▶ _PROBLEM STATEMENT_:
Keep each line of the material that includes "grateful", and leave out the rest.

▶ _MATERIAL FOR THIS TASK_:
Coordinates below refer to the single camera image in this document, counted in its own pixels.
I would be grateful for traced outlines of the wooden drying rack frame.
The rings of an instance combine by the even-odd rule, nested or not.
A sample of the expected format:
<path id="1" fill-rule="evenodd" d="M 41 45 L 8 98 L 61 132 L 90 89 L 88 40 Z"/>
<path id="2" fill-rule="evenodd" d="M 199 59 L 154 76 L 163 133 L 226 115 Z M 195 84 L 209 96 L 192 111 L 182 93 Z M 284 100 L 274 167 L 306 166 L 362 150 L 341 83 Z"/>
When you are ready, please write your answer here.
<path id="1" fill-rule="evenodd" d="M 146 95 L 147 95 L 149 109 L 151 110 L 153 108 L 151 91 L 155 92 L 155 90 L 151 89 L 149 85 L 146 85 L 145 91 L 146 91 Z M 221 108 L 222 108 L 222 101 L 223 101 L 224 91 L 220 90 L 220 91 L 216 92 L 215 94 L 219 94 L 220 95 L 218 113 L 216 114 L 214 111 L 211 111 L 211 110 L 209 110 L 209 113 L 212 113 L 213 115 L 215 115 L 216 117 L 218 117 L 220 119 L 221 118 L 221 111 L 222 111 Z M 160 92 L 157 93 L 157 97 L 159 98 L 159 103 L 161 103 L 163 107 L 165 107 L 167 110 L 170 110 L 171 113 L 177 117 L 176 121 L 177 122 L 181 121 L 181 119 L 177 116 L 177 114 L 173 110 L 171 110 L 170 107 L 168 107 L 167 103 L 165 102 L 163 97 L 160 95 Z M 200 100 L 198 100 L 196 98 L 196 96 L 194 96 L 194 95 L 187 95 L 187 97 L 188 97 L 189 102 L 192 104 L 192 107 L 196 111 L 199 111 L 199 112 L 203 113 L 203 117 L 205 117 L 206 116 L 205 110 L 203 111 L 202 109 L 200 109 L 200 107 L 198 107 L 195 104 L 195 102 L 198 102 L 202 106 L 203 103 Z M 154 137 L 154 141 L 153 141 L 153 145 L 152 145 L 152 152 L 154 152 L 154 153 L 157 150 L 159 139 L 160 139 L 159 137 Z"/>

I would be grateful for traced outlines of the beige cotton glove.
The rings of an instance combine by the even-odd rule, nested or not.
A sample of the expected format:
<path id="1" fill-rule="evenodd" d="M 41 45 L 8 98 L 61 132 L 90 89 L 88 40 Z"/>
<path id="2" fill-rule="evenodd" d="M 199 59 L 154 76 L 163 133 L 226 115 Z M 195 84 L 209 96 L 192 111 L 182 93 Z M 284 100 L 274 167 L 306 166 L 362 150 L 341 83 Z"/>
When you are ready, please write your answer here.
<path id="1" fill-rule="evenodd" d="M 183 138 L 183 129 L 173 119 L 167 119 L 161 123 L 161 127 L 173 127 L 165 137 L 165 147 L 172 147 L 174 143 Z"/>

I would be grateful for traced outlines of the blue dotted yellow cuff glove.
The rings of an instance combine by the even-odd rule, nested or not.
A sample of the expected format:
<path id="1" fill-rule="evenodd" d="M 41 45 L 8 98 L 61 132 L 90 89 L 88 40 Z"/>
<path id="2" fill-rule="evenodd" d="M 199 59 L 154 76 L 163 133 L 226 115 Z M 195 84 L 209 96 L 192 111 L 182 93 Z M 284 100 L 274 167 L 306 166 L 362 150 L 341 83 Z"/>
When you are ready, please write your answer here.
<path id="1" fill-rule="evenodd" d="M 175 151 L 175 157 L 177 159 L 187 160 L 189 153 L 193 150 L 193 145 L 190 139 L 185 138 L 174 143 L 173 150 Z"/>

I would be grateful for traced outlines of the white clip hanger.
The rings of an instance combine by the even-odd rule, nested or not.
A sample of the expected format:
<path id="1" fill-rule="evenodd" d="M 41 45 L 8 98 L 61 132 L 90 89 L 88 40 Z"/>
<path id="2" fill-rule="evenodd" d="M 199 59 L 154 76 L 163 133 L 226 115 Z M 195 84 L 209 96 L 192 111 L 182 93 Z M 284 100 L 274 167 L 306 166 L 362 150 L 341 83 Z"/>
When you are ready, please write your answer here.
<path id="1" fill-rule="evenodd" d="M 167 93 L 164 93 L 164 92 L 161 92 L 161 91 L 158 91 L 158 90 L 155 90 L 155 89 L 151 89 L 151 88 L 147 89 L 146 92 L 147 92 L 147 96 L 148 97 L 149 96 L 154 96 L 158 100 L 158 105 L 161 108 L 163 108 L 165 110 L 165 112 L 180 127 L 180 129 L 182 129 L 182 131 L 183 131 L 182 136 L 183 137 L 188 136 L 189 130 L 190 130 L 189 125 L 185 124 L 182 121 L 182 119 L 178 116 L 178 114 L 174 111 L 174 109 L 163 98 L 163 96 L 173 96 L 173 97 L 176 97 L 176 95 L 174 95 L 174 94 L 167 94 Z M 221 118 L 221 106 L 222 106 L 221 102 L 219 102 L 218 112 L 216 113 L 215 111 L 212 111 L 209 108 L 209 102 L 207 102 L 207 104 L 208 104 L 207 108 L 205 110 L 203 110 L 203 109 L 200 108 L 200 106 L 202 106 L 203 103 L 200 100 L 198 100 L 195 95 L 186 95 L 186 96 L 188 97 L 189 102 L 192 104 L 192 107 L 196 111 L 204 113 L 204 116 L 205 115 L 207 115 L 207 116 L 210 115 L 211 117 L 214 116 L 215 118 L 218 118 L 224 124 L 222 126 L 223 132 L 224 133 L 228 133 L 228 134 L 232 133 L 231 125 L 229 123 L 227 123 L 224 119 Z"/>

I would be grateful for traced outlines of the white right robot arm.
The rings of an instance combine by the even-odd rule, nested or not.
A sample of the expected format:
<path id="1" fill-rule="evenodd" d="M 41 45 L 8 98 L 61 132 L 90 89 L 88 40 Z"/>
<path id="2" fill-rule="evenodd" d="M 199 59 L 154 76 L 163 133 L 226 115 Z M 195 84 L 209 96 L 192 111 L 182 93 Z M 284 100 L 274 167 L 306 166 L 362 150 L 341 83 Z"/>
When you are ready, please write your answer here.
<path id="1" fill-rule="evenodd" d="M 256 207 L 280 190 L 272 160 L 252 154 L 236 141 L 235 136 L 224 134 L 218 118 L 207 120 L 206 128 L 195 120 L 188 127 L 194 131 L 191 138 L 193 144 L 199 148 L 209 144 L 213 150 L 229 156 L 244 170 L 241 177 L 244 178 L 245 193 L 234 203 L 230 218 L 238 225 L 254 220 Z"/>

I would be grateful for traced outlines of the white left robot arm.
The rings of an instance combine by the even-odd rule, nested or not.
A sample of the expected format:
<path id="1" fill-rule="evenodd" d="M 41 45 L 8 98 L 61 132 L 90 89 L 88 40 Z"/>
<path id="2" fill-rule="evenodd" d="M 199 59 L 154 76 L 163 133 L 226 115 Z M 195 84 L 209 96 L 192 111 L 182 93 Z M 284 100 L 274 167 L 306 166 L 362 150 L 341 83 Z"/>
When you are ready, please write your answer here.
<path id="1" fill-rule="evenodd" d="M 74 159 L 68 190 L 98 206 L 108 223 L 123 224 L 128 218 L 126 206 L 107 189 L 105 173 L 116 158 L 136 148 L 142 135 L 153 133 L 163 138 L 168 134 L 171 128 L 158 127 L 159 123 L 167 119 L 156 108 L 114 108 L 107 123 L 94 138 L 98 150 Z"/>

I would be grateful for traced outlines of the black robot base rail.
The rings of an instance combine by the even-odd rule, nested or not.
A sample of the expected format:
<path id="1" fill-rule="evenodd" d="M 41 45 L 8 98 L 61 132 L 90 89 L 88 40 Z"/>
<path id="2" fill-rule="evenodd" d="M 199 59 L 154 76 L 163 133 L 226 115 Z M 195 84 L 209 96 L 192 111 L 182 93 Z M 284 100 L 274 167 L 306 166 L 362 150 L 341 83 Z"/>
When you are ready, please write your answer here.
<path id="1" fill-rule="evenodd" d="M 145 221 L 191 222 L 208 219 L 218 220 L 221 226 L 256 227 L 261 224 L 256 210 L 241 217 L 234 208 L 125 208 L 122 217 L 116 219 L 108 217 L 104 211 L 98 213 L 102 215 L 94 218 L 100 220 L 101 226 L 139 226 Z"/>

▶ _RESULT OF THE EXERCISE_:
I would be grateful for traced outlines of the wooden drying rack frame.
I would be grateful for traced outlines of the beige cotton glove.
I would be grateful for traced outlines of the blue dotted yellow cuff glove.
I would be grateful for traced outlines of the white clip hanger.
I would be grateful for traced outlines of the white right robot arm.
I would be grateful for traced outlines of the white left robot arm.
I would be grateful for traced outlines of the black robot base rail.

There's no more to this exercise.